Marcus glanced at Jeremy. A flicker of something passed between them.
“I don’t think we have a Charlotte here,” Jeremy said. Leslie’s smile faltered. She turned and headed toward the breakroom.
Guy. Guy would remember. He had to. He used to date her. She found him near the loading dock, knee-deep in a shipment of canned beans.
“Guy,” she said, out of breath. “Please tell me you remember Charlotte.”
He looked up, squinting. “Charlotte who?”
“Charlotte Higgins! Tall, blonde, loud. She worked night shift. You two were fighting yesterday.”
He gave her a half-smile. “Les, you’re describing like… three of my exes. You sure you’re not mixing people up?”
She stared at him, heart pounding.
“Don’t mess with me,” she said.
“I’m not,” he said softly. “You okay?”
She backed away. No. No. Something was wrong. She stormed to Trish’s office and threw open the door.
“Where’s Charlotte?” she snapped.
Trish blinked at her. “Who’s Charlotte?”
“Charlotte Higgins. Blonde. Built like Wonder Woman. She works here. She told a horror story in the breakroom. Yesterday.”
Trish frowned, fingers hovering over her keyboard. “Leslie… I’ve managed this store for seven years. I’ve never hired anyone named Charlotte Higgins.”
Leslie stood there, breath shallow, watching the words not land.
She turned and fled down the hall.
Okay. Okay. Maybe this was a joke. A stupid, coordinated joke. Maybe everyone was gaslighting her. Maybe-
She pushed into the breakroom. Diya sat at the table, scrolling through her phone.
Leslie slid into the seat across from her. “Dude,” she said. “That dumb story Charlotte told yesterday? It messed with me. I had the worst nightmare. I found the key. The door. And Charlotte-”
“Who’s Charlotte?” Diya asked, her brow pinched.
Leslie stared at her.
“You’re kidding. Right? Charlotte. Charlotte Higgins. Blonde. Massive. Campfire story energy. You gasped at the part about the key, Diya.
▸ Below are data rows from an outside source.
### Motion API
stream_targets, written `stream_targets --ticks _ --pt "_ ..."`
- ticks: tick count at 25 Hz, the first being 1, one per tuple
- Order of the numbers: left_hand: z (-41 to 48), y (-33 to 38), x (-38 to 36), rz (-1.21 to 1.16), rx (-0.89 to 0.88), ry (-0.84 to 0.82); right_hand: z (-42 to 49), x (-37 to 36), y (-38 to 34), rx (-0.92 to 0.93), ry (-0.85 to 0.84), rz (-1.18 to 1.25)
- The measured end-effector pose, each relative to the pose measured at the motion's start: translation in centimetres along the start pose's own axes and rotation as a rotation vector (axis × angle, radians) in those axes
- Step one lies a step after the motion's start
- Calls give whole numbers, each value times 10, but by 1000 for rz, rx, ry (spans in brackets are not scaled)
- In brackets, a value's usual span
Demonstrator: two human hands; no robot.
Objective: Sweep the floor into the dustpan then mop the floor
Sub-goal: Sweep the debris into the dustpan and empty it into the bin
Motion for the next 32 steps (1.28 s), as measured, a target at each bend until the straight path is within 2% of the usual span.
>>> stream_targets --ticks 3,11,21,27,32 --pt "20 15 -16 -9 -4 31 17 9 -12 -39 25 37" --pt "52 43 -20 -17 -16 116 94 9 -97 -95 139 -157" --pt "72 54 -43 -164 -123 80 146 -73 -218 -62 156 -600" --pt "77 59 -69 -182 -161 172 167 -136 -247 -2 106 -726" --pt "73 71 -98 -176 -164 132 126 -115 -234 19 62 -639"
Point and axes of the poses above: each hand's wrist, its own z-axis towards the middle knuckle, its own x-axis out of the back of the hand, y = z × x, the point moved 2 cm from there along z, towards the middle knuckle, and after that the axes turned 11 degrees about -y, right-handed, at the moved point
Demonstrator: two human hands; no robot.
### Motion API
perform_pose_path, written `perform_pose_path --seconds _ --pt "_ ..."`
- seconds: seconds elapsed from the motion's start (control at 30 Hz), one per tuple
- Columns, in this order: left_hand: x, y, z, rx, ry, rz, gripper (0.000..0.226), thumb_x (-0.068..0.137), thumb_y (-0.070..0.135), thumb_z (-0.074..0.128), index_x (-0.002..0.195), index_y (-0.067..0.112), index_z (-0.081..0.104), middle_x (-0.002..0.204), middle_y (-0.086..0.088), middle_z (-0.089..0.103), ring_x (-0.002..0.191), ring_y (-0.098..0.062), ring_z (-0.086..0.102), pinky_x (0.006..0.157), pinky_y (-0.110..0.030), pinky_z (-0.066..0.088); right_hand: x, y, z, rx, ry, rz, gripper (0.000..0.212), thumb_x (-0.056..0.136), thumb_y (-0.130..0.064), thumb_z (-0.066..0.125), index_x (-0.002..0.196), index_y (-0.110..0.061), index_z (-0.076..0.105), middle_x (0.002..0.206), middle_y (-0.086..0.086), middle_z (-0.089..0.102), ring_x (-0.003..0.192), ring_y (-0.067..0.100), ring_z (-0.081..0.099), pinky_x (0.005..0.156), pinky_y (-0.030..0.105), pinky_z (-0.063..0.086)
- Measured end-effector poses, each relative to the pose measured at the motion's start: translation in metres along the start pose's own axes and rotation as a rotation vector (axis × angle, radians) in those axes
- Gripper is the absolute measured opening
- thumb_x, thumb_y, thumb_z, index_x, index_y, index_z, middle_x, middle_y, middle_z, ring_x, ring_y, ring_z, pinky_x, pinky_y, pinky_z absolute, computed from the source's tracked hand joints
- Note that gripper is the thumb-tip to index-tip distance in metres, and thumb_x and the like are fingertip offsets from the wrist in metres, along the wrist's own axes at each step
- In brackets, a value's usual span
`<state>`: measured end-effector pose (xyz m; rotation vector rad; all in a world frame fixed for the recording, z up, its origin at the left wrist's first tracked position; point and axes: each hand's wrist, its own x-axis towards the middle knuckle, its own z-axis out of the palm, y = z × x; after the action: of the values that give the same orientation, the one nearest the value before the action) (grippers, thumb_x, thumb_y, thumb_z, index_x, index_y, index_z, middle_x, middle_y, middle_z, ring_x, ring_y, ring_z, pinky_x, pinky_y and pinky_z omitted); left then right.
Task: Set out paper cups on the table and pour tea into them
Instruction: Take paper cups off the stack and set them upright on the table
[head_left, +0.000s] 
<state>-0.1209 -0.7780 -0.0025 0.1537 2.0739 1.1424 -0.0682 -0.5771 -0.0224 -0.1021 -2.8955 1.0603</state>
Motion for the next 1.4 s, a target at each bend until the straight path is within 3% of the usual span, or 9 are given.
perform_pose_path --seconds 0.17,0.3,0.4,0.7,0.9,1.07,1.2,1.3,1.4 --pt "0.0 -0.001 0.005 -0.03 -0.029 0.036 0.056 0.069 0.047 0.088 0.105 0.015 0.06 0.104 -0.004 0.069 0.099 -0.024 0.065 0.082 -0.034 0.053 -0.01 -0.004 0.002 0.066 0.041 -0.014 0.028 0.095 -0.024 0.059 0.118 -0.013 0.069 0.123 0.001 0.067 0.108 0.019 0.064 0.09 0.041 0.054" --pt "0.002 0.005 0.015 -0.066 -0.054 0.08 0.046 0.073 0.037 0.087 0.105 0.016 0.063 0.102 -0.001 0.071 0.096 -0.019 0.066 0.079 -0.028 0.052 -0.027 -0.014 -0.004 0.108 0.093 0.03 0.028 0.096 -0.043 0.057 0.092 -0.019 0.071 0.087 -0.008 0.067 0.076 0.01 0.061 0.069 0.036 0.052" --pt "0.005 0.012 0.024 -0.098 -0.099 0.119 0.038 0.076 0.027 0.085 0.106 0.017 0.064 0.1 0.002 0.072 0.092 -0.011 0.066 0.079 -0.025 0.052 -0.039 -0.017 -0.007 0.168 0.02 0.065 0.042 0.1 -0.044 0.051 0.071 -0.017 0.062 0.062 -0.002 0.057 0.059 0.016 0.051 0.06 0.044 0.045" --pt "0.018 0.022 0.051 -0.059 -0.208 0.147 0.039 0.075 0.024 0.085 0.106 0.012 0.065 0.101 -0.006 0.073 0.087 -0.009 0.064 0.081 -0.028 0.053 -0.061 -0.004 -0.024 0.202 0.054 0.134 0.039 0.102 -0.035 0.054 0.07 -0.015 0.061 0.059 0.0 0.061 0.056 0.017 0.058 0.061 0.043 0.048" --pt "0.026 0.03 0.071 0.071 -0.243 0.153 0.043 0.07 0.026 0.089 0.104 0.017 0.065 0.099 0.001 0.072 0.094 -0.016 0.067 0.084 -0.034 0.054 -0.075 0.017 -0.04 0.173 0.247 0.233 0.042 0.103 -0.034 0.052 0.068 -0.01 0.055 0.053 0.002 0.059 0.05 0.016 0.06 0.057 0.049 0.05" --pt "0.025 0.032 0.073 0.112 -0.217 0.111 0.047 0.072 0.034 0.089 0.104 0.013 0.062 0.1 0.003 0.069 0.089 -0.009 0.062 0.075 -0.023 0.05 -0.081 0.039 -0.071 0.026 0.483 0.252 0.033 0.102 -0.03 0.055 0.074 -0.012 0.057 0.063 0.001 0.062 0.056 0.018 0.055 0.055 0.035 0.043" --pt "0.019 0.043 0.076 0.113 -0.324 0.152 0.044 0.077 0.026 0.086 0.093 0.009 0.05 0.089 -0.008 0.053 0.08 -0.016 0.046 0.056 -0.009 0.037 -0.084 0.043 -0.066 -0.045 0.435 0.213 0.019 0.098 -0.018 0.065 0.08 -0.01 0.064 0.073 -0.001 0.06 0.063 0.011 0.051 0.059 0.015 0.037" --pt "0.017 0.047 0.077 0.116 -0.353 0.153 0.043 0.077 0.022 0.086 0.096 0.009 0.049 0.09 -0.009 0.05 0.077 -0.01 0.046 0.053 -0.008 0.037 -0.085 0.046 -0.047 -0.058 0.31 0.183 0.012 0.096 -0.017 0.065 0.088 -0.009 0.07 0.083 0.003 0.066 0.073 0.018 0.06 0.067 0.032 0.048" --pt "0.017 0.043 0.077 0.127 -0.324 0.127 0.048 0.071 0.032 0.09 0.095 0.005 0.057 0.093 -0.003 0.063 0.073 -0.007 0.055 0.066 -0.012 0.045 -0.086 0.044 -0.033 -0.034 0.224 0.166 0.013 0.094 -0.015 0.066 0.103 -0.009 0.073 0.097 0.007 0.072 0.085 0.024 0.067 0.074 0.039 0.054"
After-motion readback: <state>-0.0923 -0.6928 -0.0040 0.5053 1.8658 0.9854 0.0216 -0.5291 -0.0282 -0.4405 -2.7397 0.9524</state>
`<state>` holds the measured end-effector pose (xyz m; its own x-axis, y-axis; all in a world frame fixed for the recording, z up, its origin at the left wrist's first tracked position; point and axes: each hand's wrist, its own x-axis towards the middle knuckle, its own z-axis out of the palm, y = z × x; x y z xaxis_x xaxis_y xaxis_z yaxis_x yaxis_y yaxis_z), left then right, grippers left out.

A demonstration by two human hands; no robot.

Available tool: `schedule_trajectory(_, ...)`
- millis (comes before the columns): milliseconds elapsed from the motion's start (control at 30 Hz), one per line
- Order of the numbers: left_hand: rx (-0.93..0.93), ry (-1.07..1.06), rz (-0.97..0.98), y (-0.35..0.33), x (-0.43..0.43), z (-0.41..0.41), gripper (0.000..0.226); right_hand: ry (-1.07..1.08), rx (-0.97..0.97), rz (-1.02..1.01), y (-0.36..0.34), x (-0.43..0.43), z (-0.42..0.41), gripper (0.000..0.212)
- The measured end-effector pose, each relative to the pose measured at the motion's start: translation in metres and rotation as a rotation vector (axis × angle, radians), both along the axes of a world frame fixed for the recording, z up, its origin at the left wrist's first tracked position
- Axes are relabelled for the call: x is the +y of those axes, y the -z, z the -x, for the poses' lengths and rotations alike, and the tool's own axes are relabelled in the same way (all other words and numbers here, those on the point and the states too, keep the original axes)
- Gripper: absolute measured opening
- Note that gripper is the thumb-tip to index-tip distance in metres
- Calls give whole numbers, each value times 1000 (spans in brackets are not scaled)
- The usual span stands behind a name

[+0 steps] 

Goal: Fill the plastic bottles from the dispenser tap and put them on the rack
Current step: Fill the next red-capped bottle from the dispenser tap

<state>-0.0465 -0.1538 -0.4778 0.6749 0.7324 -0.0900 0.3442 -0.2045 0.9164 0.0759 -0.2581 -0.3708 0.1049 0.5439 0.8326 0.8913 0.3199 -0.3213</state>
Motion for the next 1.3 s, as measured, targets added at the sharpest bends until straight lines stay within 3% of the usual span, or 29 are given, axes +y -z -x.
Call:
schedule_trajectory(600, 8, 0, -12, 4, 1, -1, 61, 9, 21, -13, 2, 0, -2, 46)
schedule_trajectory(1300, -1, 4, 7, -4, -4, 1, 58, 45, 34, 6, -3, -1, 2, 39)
Don’t you remember?”
Diya shook her head slowly. “I wasn’t on shift yesterday.” She shifted uncomfortably in her seat.
Guy entered the room, sipping an energy drink. “Everything good?”
“She’s talking about some Charlotte person,” Diya said softly.
Leslie stood. Her hands were shaking now.
“There was a Charlotte,” she whispered. “She worked here. She was real.”
Guy tilted his head. “Who’s Charlotte?”
Leslie ran. Back to the front. Back to Trish. Back to anywhere. But the world felt like it was closing in.
She shoved her hand into her coat pocket. Her fingers brushed cold metal.
She pulled it out.
The key. It was still there. Heavy and icy.
She looked at it like it could speak.
Her vision swam. Her ears rang.
She didn’t dream it. She didn’t.
But no one remembered Charlotte.
No one remembered her story. No one remembered her.
And in the silence of the breakroom, the intercom crackled once- then whispered, “Found you.”
It was Charlotte.
Saleah Yusuf is a Nigerian writer whose work spans fiction, poems, essays, and creative nonfiction. Her stories often explore the strange in the familiar, memory, and emotional inheritance. She is currently working on a collection of short horror stories.